■ Input data
>>>

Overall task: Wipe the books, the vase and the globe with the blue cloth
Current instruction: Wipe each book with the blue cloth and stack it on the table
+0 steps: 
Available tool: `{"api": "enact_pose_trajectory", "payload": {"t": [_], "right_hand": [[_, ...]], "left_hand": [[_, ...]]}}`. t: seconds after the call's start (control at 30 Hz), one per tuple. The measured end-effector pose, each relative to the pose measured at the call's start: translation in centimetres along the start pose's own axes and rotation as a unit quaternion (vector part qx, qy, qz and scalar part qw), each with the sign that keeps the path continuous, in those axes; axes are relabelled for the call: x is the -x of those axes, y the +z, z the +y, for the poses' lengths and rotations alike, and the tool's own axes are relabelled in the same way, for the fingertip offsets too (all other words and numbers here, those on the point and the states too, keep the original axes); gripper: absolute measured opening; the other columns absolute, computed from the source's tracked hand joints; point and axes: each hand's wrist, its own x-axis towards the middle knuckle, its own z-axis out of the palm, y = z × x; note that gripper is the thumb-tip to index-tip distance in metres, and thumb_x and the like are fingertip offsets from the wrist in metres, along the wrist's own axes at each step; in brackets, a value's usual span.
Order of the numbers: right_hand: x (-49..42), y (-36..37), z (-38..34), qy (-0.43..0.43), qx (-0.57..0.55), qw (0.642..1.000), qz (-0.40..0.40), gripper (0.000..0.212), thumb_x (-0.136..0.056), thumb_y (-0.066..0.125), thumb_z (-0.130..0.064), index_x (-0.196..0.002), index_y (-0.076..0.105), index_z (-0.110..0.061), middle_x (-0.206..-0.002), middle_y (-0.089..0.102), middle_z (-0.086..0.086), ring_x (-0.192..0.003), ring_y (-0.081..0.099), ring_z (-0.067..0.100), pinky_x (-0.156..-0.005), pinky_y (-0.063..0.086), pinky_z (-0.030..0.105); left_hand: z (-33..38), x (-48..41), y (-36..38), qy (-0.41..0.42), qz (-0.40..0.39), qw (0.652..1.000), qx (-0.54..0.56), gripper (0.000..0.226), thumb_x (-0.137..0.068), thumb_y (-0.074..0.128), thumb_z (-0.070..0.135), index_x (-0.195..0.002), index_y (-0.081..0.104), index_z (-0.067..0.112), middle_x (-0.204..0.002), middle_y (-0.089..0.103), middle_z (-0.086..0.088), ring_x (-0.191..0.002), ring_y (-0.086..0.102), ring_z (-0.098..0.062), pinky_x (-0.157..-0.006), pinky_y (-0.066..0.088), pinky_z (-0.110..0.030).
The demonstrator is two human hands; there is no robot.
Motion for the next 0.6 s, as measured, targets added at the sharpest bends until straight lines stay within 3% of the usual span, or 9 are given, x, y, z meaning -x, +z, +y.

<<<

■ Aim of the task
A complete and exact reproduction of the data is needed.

■ Answer
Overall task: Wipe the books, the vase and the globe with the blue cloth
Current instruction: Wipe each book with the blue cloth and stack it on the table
+0 steps: 
Available tool: `{"api": "enact_pose_trajectory", "payload": {"t": [_], "right_hand": [[_, ...]], "left_hand": [[_, ...]]}}`. t: seconds after the call's start (control at 30 Hz), one per tuple. The measured end-effector pose, each relative to the pose measured at the call's start: translation in centimetres along the start pose's own axes and rotation as a unit quaternion (vector part qx, qy, qz and scalar part qw), each with the sign that keeps the path continuous, in those axes; axes are relabelled for the call: x is the -x of those axes, y the +z, z the +y, for the poses' lengths and rotations alike, and the tool's own axes are relabelled in the same way, for the fingertip offsets too (all other words and numbers here, those on the point and the states too, keep the original axes); gripper: absolute measured opening; the other columns absolute, computed from the source's tracked hand joints; point and axes: each hand's wrist, its own x-axis towards the middle knuckle, its own z-axis out of the palm, y = z × x; note that gripper is the thumb-tip to index-tip distance in metres, and thumb_x and the like are fingertip offsets from the wrist in metres, along the wrist's own axes at each step; in brackets, a value's usual span.
Order of the numbers: right_hand: x (-49..42), y (-36..37), z (-38..34), qy (-0.43..0.43), qx (-0.57..0.55), qw (0.642..1.000), qz (-0.40..0.40), gripper (0.000..0.212), thumb_x (-0.136..0.056), thumb_y (-0.066..0.125), thumb_z (-0.130..0.064), index_x (-0.196..0.002), index_y (-0.076..0.105), index_z (-0.110..0.061), middle_x (-0.206..-0.002), middle_y (-0.089..0.102), middle_z (-0.086..0.086), ring_x (-0.192..0.003), ring_y (-0.081..0.099), ring_z (-0.067..0.100), pinky_x (-0.156..-0.005), pinky_y (-0.063..0.086), pinky_z (-0.030..0.105); left_hand: z (-33..38), x (-48..41), y (-36..38), qy (-0.41..0.42), qz (-0.40..0.39), qw (0.652..1.000), qx (-0.54..0.56), gripper (0.000..0.226), thumb_x (-0.137..0.068), thumb_y (-0.074..0.128), thumb_z (-0.070..0.135), index_x (-0.195..0.002), index_y (-0.081..0.104), index_z (-0.067..0.112), middle_x (-0.204..0.002), middle_y (-0.089..0.103), middle_z (-0.086..0.088), ring_x (-0.191..0.002), ring_y (-0.086..0.102), ring_z (-0.098..0.062), pinky_x (-0.157..-0.006), pinky_y (-0.066..0.088), pinky_z (-0.110..0.030).
The demonstrator is two human hands; there is no robot.
Motion for the next 0.6 s, as measured, targets added at the sharpest bends until straight lines stay within 3% of the usual span, or 9 are given, x, y, z meaning -x, +z, +y.

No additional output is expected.